Monitoring Microservices with Distributed Tracing
Modern microservice architectures create complex request flows that are hard to debug without end-to-end visibility.

When you move from a single application to a microservice architecture, something that used to be a simple stack trace becomes a scattered conversation between services. A single user request might hop through an API gateway, an authentication service, a billing service, and a notification service before it returns. If that request slows down or fails, where do you even start? Logging tells you what happened at each service in isolation. Metrics tell you that something is wrong in aggregate. But tracing tells you the story of that one request, service call by service call, including the time spent in each hop and the context passed along the way.
I’ve been in war rooms where the dashboard screams “P99 latency is up,” but logs show everything “succeeded.” The bottleneck was a third-party API call that took 30 seconds inside one service, and we only found it by piecing together a trace that spanned five different teams. Distributed tracing isn’t a luxury in microservices; it’s the difference between guessing and knowing.
In this post, I’ll walk through why distributed tracing matters, how it works in practice, and how to add it to a realistic microservice setup. We’ll look at concrete patterns, code you can adapt, and tradeoffs I’ve learned the hard way.
Where distributed tracing fits today
Distributed tracing has matured from an academic concept to a production standard. The Cloud Native Computing Foundation’s OpenTelemetry project unified many previous efforts (like OpenTracing and OpenCensus) into a vendor-neutral set of APIs, SDKs, and protocols. That means you can instrument your code once and send traces to multiple backends, such as Jaeger, Tempo, Zipkin, or commercial platforms like Honeycomb, Datadog, or New Relic.
In real-world projects, tracing is used alongside logs and metrics to form a modern observability triad. It’s especially valuable in:
- Microservice systems with deep call graphs.
- Event-driven architectures using queues (Kafka, RabbitMQ).

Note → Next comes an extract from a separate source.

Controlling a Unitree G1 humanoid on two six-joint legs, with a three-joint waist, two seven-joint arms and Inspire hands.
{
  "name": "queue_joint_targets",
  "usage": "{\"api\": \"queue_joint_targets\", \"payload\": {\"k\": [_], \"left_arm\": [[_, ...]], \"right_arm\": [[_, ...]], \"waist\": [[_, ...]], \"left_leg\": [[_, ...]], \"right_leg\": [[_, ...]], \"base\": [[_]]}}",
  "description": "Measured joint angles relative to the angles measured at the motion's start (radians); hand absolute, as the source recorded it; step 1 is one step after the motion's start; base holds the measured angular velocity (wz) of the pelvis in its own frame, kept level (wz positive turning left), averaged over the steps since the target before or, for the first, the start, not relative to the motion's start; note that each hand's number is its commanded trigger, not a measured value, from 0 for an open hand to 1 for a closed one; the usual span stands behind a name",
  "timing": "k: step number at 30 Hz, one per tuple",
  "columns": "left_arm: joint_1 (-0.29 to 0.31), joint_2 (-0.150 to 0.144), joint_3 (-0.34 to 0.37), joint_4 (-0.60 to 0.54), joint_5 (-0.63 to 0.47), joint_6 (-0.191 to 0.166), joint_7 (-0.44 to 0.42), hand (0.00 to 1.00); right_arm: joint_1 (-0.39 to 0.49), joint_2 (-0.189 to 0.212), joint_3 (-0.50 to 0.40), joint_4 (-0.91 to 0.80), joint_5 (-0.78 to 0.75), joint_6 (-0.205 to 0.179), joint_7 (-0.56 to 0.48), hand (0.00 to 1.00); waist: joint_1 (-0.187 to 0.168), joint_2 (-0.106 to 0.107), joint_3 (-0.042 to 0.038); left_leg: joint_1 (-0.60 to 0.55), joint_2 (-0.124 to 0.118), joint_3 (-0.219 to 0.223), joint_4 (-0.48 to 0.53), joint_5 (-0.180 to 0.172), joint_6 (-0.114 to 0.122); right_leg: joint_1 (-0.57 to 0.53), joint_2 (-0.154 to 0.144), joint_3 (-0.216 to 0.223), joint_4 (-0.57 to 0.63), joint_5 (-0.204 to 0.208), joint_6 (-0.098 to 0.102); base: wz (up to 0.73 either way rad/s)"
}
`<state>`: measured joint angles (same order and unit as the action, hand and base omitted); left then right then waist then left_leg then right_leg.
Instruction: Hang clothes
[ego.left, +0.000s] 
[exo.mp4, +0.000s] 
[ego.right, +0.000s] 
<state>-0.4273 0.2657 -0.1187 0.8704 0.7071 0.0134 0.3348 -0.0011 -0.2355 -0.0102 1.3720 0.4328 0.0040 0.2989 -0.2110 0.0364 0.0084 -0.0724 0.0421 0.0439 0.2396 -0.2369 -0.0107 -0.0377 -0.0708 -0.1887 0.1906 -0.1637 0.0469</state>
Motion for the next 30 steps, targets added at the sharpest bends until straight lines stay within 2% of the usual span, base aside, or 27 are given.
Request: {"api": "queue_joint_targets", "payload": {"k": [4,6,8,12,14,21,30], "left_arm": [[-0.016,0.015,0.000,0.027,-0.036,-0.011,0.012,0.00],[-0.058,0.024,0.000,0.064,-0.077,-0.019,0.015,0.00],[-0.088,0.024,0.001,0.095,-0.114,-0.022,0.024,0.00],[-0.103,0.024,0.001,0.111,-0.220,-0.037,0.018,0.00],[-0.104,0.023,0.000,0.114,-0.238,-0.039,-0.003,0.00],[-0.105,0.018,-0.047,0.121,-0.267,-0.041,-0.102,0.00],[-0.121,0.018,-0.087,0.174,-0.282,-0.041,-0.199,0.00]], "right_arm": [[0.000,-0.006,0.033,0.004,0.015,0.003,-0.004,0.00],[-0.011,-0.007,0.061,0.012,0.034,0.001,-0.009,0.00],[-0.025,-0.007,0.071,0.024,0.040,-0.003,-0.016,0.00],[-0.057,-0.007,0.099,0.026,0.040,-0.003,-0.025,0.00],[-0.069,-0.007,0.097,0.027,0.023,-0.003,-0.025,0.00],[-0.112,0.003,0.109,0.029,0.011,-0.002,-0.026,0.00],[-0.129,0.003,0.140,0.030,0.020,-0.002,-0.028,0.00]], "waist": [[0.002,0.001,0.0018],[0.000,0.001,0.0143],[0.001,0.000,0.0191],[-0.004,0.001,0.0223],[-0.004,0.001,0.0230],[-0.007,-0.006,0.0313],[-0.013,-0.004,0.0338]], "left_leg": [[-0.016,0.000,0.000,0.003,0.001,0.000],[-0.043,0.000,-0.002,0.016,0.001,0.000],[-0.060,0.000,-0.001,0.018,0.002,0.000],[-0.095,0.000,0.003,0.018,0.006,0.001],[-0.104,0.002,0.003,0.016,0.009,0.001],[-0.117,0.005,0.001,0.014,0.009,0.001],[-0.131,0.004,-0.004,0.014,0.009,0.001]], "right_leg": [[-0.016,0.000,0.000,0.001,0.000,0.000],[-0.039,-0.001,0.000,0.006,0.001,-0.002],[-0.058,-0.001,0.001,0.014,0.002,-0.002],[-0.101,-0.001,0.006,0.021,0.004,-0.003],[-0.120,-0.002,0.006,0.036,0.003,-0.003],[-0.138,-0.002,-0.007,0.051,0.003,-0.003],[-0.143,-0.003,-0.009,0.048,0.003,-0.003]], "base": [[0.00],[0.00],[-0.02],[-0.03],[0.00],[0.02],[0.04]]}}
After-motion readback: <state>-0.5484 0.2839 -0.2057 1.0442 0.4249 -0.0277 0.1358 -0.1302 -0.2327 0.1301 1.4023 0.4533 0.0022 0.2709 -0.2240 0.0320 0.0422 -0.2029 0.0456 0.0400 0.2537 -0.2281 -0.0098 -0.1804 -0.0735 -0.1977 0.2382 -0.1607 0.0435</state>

- Serverless functions where you don’t control the runtime but still need request context.
- Mobile and web frontends that participate in the request path.
Who typically uses tracing? Platform teams provide the instrumentation libraries and collectors, while product teams add instrumentation to their services. SREs use traces to detect latency regressions; developers use them to debug specific user issues; support teams use them to validate reports from customers.
Compared to alternatives:
- Logging gives you event records; you can embed a correlation ID and grep for it, but reconstructing timelines is manual and brittle.

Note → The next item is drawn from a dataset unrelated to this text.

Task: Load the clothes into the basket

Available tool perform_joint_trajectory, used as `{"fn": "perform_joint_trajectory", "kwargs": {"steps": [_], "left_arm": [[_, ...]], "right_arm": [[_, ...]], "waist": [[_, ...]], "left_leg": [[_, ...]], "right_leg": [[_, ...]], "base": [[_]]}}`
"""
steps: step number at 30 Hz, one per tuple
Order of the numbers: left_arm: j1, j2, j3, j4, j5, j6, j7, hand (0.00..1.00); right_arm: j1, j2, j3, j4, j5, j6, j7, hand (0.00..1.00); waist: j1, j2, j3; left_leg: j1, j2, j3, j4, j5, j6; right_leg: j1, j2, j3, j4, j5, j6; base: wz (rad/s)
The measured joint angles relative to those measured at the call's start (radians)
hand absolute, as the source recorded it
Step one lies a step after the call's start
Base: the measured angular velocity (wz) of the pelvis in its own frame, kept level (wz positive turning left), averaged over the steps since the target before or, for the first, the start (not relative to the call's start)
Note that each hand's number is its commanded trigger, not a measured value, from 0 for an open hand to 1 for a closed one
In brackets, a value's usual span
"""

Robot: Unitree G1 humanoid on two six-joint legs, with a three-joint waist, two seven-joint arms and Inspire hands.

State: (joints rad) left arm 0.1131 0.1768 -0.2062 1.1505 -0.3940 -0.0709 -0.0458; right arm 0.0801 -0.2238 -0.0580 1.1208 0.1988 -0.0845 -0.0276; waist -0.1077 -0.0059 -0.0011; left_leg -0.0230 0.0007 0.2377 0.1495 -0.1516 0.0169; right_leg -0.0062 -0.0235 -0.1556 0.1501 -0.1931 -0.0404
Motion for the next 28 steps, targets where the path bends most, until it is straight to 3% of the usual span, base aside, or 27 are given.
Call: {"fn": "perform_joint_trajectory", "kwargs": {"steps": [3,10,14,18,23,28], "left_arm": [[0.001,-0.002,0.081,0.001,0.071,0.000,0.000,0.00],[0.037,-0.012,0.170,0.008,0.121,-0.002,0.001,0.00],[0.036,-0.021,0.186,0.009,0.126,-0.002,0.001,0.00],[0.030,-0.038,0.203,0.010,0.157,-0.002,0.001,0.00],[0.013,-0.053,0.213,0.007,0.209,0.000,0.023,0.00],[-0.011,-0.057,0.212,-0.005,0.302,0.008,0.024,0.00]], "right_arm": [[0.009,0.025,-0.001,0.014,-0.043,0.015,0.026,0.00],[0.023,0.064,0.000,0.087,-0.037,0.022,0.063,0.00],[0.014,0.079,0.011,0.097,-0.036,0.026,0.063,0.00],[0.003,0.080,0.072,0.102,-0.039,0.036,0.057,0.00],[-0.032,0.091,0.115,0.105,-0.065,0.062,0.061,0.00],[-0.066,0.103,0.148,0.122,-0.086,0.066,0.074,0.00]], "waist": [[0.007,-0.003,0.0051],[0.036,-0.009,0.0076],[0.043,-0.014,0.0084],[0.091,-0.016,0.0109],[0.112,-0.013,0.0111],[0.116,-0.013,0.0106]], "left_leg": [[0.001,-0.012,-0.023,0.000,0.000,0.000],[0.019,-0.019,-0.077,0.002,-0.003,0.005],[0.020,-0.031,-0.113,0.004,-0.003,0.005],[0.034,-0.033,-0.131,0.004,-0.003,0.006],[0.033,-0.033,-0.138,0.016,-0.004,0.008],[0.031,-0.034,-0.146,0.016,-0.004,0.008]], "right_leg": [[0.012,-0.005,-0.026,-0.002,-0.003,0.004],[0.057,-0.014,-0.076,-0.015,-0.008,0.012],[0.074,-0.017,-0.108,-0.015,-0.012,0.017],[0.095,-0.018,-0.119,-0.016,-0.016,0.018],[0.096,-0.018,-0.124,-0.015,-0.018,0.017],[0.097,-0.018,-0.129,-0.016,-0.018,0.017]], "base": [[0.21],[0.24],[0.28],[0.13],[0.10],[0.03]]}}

- Metrics give you aggregates; you’ll know if average latency increases but not which path caused it.
- Profiling shows you CPU/memory hotspots within a single process; tracing shows cross-service timing and propagation.

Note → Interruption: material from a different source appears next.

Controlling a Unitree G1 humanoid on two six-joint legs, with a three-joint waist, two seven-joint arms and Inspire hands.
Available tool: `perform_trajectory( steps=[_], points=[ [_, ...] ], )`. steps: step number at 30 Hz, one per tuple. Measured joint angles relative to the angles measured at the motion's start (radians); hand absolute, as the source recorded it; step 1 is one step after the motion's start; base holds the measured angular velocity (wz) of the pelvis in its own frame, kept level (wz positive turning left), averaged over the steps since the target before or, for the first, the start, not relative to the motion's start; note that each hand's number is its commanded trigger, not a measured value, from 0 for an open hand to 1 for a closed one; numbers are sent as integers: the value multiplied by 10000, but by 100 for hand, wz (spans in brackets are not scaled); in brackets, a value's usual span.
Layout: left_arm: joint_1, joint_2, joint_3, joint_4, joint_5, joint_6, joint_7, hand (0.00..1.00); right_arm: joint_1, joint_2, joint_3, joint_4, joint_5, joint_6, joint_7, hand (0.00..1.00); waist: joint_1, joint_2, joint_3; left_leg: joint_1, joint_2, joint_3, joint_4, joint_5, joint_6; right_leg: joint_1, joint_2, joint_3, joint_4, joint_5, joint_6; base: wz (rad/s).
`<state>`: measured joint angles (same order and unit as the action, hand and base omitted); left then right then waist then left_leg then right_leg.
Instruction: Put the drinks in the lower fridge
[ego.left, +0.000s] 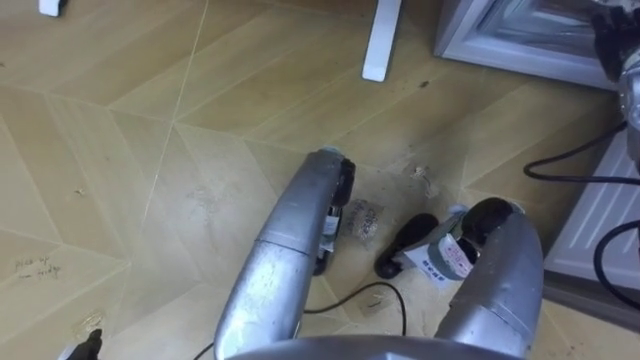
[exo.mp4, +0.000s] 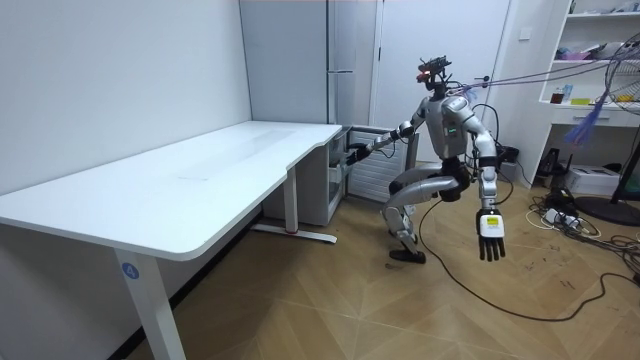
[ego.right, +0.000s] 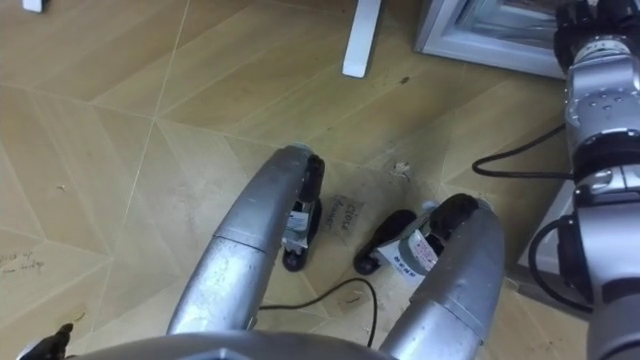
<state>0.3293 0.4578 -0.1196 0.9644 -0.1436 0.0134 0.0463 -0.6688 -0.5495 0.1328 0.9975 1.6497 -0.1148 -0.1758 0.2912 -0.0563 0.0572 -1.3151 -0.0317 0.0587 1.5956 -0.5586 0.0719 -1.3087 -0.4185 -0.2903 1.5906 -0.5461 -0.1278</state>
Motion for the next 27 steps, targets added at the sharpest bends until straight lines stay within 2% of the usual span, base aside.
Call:
perform_trajectory(
  steps=[4, 6, 16, 19, 20, 22, 24, 25, 27],
  points=[
    [9, -1, 0, -14, -3, -12, 166, 0, 0, -27, 0, -91, 0, -3, -139, 0, 39, -1, 0, -4, -12, -38, -1, -15, -53, 33, -39, -60, -1, -35, -18, 0],
    [16, -1, -3, -16, -3, -13, 179, 0, 0, -33, 0, -130, 0, -1, -191, 0, 34, -1, 0, 1, -17, -55, -4, -14, -62, 82, -151, -147, 0, -43, -32, 0],
    [58, -24, -46, -211, -14, -188, 339, 0, -39, -80, 3, -314, 4, 102, -233, 0, -5, 0, -3, 313, -17, -62, -7, -88, -57, 426, -146, -156, -14, -49, -43, 1],
    [73, -14, -136, -228, -27, -188, 299, 0, -129, -145, 7, -314, -142, 123, 544, 0, -6, 11, -2, 562, -11, -58, -82, -141, -49, 720, -181, -199, -78, -87, -42, 9],
    [70, -12, -196, -262, -17, -189, 293, 0, -219, -209, 10, -312, -285, 124, 914, 0, -5, 11, -2, 710, -5, -58, -181, -140, -49, 884, -222, -236, -138, -165, 70, 18],
    [80, -11, -279, -293, -24, -186, 285, 0, -156, -346, 64, -227, -529, 237, 1392, 0, -17, 11, 0, 970, 12, -95, -405, -136, -58, 1223, -213, -318, -337, -179, 89, 29],
    [161, 3, -499, -285, -48, -146, 228, 0, -61, -377, 180, 84, -672, 379, 1678, 0, -104, 8, 1, 1218, 86, -110, -677, -122, -82, 1505, -40, -332, -617, -176, 105, 24],
    [189, 2, -532, -261, -43, -93, 88, 0, -31, -377, 250, 254, -792, 491, 1911, 0, -95, 6, 2, 1380, 239, -103, -882, -97, -123, 1677, 147, -338, -855, -144, 170, 9],
    [187, 3, -518, -197, -2, -31, -9, 0, -24, -386, 381, 570, -1168, 616, 2446, 0, -125, -49, -10, 1634, 352, -89, -1242, -68, -170, 1938, 330, -368, -1226, -96, 261, 6]
  ],
)
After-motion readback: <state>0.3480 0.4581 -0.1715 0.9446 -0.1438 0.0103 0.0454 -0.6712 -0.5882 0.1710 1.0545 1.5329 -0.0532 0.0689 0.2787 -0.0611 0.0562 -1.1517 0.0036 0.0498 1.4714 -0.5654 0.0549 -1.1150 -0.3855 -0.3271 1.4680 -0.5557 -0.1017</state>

Tracing is not a replacement for the others; it’s a complement. If you only have logs and metrics, you’ll often know something is wrong and roughly what, but not why or where exactly.
Core concepts and capabilities
Distributed tracing is about recording a causal path through your system. Here are the essentials:
- Spans: A unit of work, like an HTTP handler, a database query, or a message processing loop. Spans have a start time, end time, and attributes (key-value pairs).
- Traces: A collection of spans forming a single request path. Every span belongs to a trace. A trace has a unique trace ID.
- Context propagation: How you pass trace and span IDs between services, typically via HTTP headers (traceparent, tracestate) or message metadata. Without propagation, you lose the thread between services.
- Sampling: Because tracing can be voluminous, you often sample a percentage of requests. Head-based sampling decides at the entry point; tail-based sampling decides after the full trace is complete (useful for capturing only slow or errored traces).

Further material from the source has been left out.